__WHAT IS BEING ASKED__
Word for word, copy the lines from the one with "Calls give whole" to the last line of the data below, counting both, and keep every picture out.

__SUPPLIED DATA__
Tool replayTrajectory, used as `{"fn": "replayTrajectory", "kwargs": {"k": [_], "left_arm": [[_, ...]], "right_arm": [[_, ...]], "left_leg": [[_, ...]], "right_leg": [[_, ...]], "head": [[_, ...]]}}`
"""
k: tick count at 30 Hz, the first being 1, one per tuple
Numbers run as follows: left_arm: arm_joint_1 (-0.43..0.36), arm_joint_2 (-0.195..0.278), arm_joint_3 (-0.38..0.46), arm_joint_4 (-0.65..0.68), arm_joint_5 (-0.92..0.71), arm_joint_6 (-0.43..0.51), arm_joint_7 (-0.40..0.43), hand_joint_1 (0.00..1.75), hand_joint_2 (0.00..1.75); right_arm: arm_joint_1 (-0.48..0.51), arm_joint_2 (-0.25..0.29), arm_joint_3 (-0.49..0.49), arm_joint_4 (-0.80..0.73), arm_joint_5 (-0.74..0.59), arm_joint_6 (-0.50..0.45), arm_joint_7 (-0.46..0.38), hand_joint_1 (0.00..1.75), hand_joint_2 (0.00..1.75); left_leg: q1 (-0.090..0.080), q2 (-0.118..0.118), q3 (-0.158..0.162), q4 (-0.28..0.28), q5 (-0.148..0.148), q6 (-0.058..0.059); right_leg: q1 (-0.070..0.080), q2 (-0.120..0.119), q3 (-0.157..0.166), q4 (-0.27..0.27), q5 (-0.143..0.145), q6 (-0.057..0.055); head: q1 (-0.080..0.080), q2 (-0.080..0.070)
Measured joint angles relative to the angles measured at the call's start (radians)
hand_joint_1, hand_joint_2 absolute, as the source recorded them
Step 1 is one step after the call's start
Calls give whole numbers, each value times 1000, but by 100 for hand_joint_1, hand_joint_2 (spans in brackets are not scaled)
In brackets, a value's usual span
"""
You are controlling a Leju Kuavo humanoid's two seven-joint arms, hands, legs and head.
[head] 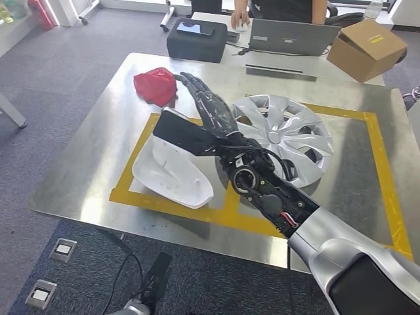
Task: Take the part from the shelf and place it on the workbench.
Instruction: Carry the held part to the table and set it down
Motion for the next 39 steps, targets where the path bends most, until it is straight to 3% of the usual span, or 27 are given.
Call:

__EXERCISE SOLUTION__
Calls give whole numbers, each value times 1000, but by 100 for hand_joint_1, hand_joint_2 (spans in brackets are not scaled)
In brackets, a value's usual span
"""
You are controlling a Leju Kuavo humanoid's two seven-joint arms, hands, legs and head.
[head] 
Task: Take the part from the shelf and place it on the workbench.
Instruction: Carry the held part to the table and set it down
Motion for the next 39 steps, targets where the path bends most, until it is straight to 3% of the usual span, or 27 are given.
Call:

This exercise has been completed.